Data extract:
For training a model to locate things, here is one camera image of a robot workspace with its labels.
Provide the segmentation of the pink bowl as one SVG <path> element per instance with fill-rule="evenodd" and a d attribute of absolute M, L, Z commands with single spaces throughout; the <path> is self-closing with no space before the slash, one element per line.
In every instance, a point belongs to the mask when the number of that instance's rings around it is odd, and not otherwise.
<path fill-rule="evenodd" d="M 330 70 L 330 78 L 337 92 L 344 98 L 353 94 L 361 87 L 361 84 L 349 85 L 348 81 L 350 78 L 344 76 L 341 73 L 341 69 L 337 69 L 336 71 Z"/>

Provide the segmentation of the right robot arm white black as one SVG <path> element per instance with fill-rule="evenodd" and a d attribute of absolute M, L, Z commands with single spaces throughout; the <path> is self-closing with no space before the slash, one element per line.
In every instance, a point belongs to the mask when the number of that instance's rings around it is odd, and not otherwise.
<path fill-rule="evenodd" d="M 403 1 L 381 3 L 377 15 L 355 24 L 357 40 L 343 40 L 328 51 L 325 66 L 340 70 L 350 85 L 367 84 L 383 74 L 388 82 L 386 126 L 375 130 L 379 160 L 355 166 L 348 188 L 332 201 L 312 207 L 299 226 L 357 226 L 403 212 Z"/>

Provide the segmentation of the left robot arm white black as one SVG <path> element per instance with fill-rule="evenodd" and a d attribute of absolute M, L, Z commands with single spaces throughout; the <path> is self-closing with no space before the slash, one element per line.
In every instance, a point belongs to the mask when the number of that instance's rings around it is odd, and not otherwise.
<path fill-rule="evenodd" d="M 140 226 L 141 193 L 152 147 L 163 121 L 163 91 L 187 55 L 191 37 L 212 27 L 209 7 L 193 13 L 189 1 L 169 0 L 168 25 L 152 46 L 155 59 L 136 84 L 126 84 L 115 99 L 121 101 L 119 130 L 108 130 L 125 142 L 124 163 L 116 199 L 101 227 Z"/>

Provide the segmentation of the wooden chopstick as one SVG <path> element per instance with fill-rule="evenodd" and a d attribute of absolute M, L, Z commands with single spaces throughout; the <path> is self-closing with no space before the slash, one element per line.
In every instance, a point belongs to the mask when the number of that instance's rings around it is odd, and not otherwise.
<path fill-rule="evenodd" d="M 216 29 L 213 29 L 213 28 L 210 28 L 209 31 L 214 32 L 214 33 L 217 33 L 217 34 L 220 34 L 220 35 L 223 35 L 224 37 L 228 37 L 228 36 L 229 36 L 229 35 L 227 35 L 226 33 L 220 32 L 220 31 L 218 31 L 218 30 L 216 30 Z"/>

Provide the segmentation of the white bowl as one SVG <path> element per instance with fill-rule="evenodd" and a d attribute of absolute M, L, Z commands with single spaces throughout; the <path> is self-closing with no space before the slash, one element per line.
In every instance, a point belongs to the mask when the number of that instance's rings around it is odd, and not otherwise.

Aim of the task: This exercise calls for an exact reproduction of the material.

Answer section:
For training a model to locate things, here is one camera image of a robot workspace with its labels.
Provide the segmentation of the pink bowl as one SVG <path> element per instance with fill-rule="evenodd" and a d attribute of absolute M, L, Z commands with single spaces throughout; the <path> is self-closing with no space before the slash, one element per line.
In every instance, a point belongs to the mask when the number of that instance's rings around it is odd, and not otherwise.
<path fill-rule="evenodd" d="M 330 70 L 330 78 L 337 92 L 344 98 L 353 94 L 361 87 L 361 84 L 349 85 L 348 81 L 350 78 L 344 76 L 341 73 L 341 69 L 337 69 L 336 71 Z"/>

Provide the segmentation of the right robot arm white black as one SVG <path> element per instance with fill-rule="evenodd" and a d attribute of absolute M, L, Z commands with single spaces throughout; the <path> is self-closing with no space before the slash, one element per line.
In every instance, a point belongs to the mask when the number of that instance's rings around it is odd, and not otherwise.
<path fill-rule="evenodd" d="M 403 1 L 381 3 L 377 15 L 355 24 L 357 40 L 343 40 L 328 51 L 325 66 L 340 70 L 350 85 L 367 84 L 383 74 L 388 82 L 386 126 L 375 130 L 379 160 L 355 166 L 348 188 L 332 201 L 312 207 L 299 226 L 357 226 L 403 212 Z"/>

Provide the segmentation of the left robot arm white black as one SVG <path> element per instance with fill-rule="evenodd" and a d attribute of absolute M, L, Z commands with single spaces throughout; the <path> is self-closing with no space before the slash, one element per line.
In every instance, a point belongs to the mask when the number of that instance's rings around it is odd, and not otherwise.
<path fill-rule="evenodd" d="M 140 226 L 141 193 L 152 147 L 163 121 L 163 91 L 187 55 L 191 37 L 212 27 L 209 7 L 193 13 L 189 1 L 169 0 L 168 25 L 152 46 L 155 59 L 136 84 L 126 84 L 115 99 L 121 101 L 119 130 L 108 130 L 125 142 L 124 163 L 116 199 L 101 227 Z"/>

Provide the segmentation of the wooden chopstick as one SVG <path> element per instance with fill-rule="evenodd" and a d attribute of absolute M, L, Z commands with single spaces throughout; the <path> is self-closing with no space before the slash, one element per line.
In every instance, a point belongs to the mask when the number of that instance's rings around it is odd, and not otherwise.
<path fill-rule="evenodd" d="M 216 29 L 213 29 L 213 28 L 210 28 L 209 31 L 214 32 L 214 33 L 217 33 L 217 34 L 220 34 L 220 35 L 223 35 L 224 37 L 228 37 L 228 36 L 229 36 L 229 35 L 227 35 L 226 33 L 220 32 L 220 31 L 218 31 L 218 30 L 216 30 Z"/>

Provide the segmentation of the white bowl as one SVG <path> element per instance with fill-rule="evenodd" and a d attribute of absolute M, L, Z commands with single spaces throughout; the <path> is self-closing with no space before the slash, one element per line.
In every instance, a point belongs to the mask when the number of that instance's rings around it is odd, and not otherwise.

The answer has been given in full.